+++ Given data
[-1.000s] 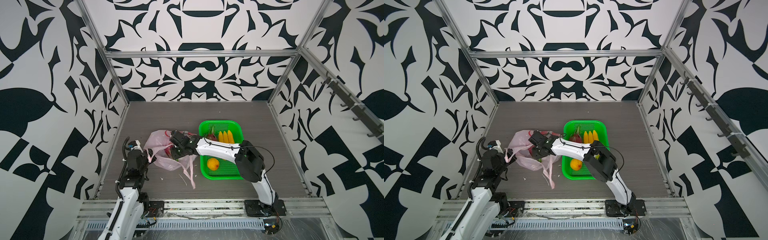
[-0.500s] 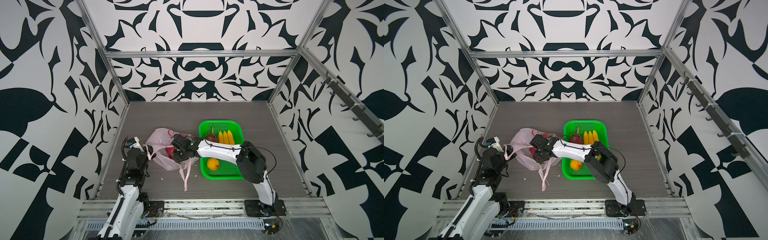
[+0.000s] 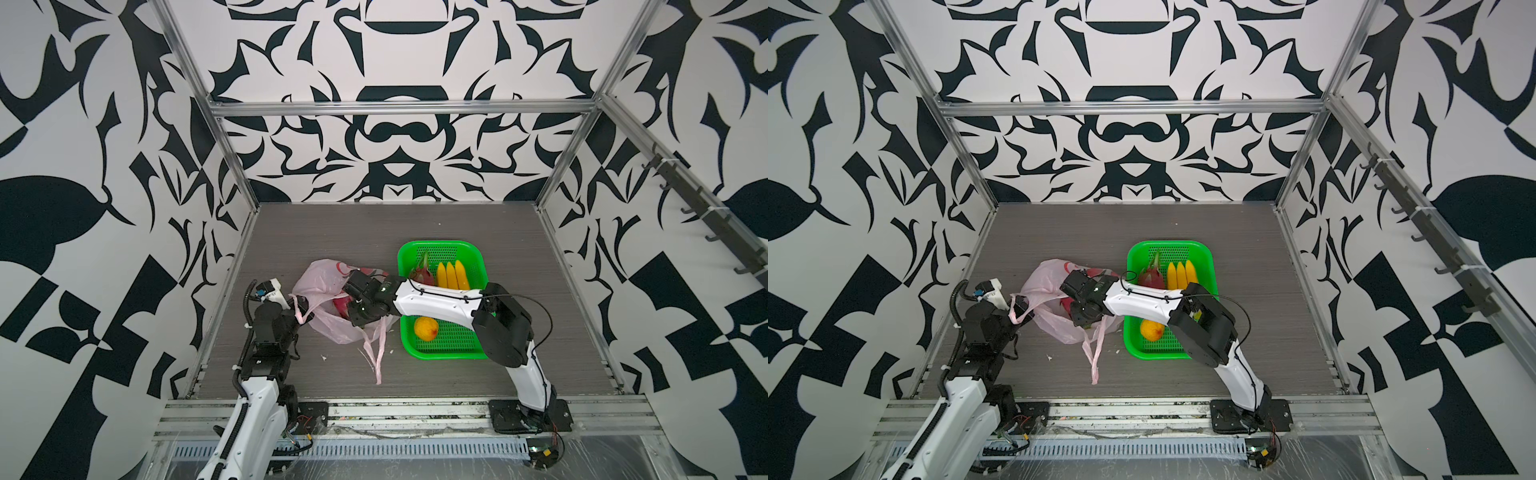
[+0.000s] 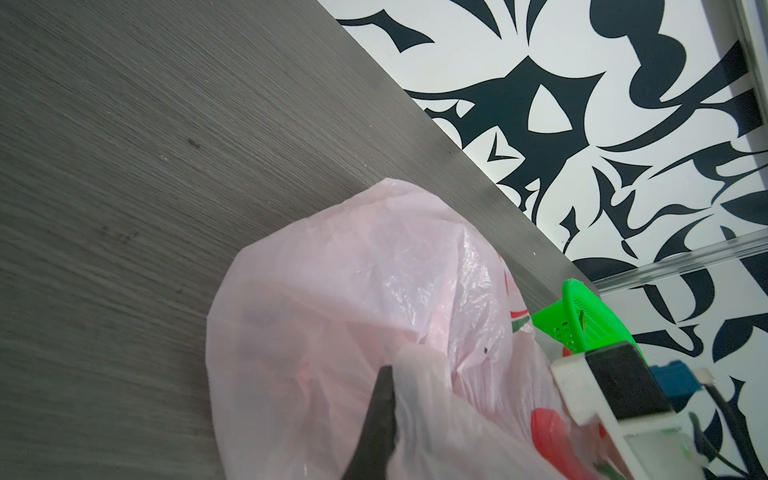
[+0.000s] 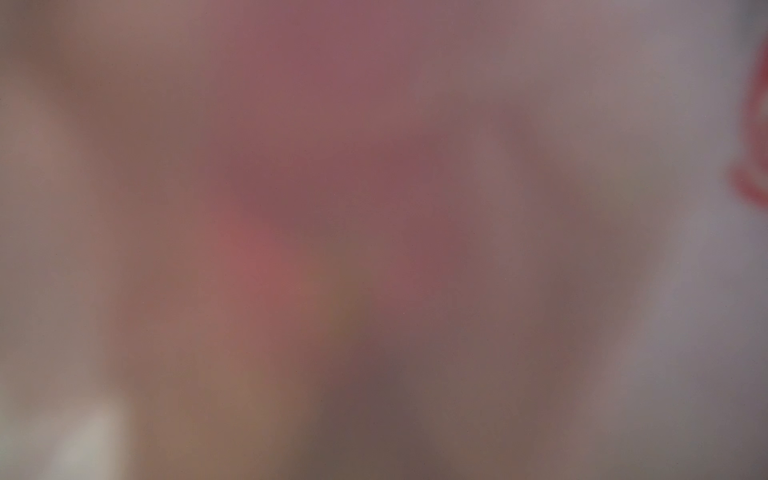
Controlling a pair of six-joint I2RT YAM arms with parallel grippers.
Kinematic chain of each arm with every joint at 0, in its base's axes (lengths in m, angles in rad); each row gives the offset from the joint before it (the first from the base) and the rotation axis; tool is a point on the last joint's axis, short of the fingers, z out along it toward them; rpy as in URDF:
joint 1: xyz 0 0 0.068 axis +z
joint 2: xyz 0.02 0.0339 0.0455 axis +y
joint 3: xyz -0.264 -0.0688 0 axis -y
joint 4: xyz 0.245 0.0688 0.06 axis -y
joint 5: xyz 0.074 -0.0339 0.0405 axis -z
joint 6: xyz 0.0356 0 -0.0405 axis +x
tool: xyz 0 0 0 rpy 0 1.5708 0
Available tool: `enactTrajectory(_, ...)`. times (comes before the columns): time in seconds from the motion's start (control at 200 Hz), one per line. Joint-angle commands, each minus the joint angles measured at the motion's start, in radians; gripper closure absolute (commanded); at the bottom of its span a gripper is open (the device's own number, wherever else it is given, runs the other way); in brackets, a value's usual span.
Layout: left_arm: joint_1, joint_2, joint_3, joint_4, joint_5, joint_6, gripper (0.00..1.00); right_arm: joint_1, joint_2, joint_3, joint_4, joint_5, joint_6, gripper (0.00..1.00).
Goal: Untie the knot of the plastic bag and take out the fruit
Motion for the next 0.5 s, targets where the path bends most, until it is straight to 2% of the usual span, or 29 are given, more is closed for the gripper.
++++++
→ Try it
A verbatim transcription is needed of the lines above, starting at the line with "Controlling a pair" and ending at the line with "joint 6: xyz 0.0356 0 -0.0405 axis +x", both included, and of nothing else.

→ Your solution
Controlling a pair of six-joint I2RT YAM arms with parallel grippers.
Kinematic chain of each arm with every joint at 0, in its base's axes (lengths in m, angles in rad); each row gives the offset from the joint before it (the first from the base) and the rotation axis; tool is a point on the last joint's axis, short of the fingers, z out along it toward them; rpy as in URDF:
joint 1: xyz 0 0 0.068 axis +z
joint 2: xyz 0.02 0.0339 0.0455 axis +y
joint 3: xyz -0.264 -0.0688 0 axis -y
joint 4: xyz 0.245 0.0688 0.06 axis -y
joint 5: xyz 0.074 -0.0339 0.0405 axis -z
joint 6: xyz 0.0356 0 -0.0405 axis +x

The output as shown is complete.